Avec Matsutani 1, Jiro Fujiwara et Emiko Okumura nous invitent à rencontrer un artiste japonais francophile, et à passer de Paris à Nishinomiya. Cette fois, et mieux que dans les deux films précédents, on trouve l’équilibre entre commentaires de l’artiste, irruption de la musique, silence que vient ici troubler un chuintement, là le bruit d’un frottement: c’est celui de la mine dont l’artiste tire les traits. Ses interventions discrètes, humoristiques, voire un peu cyniques: il n’a pas d’argent, mais du temps… rendent attachant le dessinateur.
Mine de rien, c’est le cas de le dire, du choix du graphite à l’expérience du temps, de la conscience de l’identité nationale à celle qu’il faut tirer de soi ses propres influences, de l’apport du détour par la France à l “étrangeté” consentie de l’artiste, nous passons. Mais aussi, en l’absence du dessinateur, face à ses oeuvres, nous regardons les traits de ce long “rouleau” étalé sur dix mètres, tout de noir: on y sent des nuances, des hachures. L’uniformité est trompeuse, il y a variété et différences, et, comme l’annonçait l’artiste, énergie, comme celle, ai-je pensé, qu’on lit dans un ciel d’orage, de nuages noirs, d’un noir aussi riche en nuances que celles qu’entre elles ont les couleurs. La musique n’est pas redondante, parce que non omniprésente, et quand elle se donne à entendre, elle reprend, mais avec les possibilités de son registre, cette référence au temps et à l’énergie, portée par les mots. Si le détour par l’expo au Japon est moins éclairant, en revanche, le passage entre le tableau dessiné en France et l’installation, via un dessin de sphère, me plonge comme au centre de la terre, d’un lieu mythique d’où sourd une puissance grandiose.

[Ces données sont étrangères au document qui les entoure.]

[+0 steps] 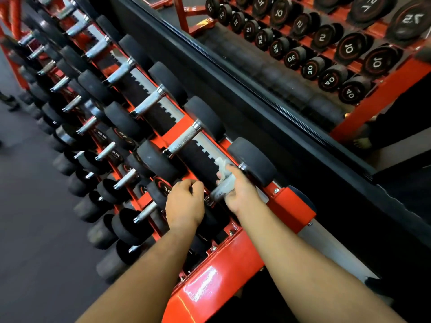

Les trois films, ainsi vus dans la proximité que permet un festival, font ressortir comment, en trois artistes singuliers, se joue le dialogue entre héritage et expérience, le passé qui se prolonge et le présent qui s’envole. Comment aussi la modernité jaillit du passé revisité par un Tamasaburo Bando, tandis que la tradition pointe dans l’exigence d’originalité d’un Morimura et d’un Matsutani. La comparaison vaut pour la réflexion sur ce qu’implique filmer les oeuvres, sur le difficile art de rendre compte et d’une oeuvre et de l’émotion qu’elle communique, du choix d’utiliser ou non tel élément du langage cinématographique, selon qu’on veut faire témoigner l’artiste, témoigner de l’impact de l’oeuvre sur soi, instruire ou émouvoir.